RECORDS PROVIDED
================================

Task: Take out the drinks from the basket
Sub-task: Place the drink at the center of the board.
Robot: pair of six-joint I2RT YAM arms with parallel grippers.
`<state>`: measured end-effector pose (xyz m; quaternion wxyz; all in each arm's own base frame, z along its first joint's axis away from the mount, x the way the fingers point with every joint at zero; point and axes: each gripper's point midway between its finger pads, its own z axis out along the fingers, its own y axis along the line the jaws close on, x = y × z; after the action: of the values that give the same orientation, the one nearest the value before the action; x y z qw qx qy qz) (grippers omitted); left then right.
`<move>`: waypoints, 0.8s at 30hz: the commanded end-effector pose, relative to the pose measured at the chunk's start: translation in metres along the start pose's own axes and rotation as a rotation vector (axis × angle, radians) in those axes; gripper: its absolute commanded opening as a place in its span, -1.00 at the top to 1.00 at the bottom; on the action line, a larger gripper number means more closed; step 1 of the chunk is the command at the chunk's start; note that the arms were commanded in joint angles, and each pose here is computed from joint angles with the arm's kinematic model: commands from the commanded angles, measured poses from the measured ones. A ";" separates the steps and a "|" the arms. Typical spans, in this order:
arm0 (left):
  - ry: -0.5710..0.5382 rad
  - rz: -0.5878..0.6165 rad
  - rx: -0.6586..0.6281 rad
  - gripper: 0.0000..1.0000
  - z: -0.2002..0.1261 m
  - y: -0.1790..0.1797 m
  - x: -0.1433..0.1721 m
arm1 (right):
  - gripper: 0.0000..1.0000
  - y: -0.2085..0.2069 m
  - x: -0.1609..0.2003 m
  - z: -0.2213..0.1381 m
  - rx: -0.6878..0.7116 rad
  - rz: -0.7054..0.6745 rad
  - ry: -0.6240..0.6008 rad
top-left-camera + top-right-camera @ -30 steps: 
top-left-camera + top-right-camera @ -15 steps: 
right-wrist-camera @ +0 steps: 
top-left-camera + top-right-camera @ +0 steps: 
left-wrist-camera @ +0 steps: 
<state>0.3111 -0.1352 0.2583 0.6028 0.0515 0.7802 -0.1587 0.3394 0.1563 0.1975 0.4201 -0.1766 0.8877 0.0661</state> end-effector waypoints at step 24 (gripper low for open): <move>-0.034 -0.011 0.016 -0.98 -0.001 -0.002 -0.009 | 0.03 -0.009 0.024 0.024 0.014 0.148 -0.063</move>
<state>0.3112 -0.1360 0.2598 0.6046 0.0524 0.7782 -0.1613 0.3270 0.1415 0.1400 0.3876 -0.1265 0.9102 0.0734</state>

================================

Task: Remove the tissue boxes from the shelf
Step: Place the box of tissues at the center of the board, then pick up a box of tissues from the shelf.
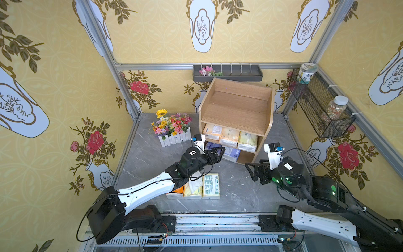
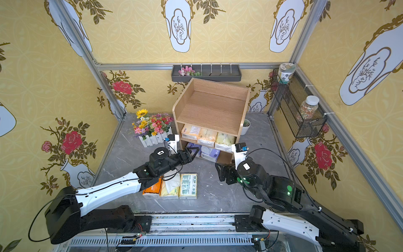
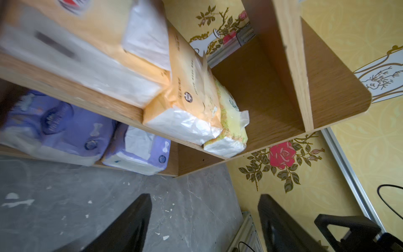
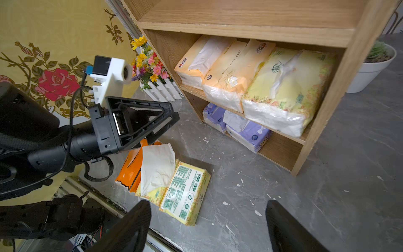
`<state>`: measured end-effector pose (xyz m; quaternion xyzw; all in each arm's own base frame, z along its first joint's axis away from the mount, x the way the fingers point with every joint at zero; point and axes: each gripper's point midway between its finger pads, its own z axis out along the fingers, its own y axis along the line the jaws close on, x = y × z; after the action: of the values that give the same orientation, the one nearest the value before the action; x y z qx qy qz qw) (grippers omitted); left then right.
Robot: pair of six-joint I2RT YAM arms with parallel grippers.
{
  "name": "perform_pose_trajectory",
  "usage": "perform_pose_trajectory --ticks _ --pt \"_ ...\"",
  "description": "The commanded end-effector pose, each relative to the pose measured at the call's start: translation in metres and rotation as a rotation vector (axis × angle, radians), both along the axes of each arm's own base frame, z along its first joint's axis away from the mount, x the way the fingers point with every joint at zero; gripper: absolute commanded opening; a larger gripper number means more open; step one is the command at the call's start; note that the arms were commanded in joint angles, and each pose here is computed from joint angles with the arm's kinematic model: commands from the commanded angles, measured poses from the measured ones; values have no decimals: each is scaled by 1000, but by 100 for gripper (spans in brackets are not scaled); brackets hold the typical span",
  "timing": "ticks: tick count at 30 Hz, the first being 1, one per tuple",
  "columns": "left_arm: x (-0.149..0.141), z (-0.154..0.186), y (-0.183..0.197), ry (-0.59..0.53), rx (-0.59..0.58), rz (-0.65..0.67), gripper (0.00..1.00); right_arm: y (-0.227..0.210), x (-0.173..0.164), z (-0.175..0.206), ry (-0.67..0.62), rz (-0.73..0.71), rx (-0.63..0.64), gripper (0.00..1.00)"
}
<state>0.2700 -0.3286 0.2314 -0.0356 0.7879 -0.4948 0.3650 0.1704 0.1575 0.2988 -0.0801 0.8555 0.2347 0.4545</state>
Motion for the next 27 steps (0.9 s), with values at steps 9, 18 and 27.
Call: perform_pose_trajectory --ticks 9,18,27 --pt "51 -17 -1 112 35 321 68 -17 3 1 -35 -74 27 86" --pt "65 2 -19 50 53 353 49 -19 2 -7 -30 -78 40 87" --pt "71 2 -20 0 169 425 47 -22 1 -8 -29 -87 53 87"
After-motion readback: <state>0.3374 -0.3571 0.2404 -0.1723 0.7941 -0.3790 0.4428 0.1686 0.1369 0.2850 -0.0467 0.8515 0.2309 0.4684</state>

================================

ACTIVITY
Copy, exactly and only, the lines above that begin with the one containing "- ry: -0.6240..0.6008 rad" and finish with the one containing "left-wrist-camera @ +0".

ANSWER
  - ry: -0.6240..0.6008 rad
top-left-camera + top-right-camera @ -30 steps: 
top-left-camera + top-right-camera @ -15 steps: 
right-wrist-camera @ +0 steps: 
top-left-camera + top-right-camera @ +0 steps: 
left-wrist-camera @ +0 steps: 

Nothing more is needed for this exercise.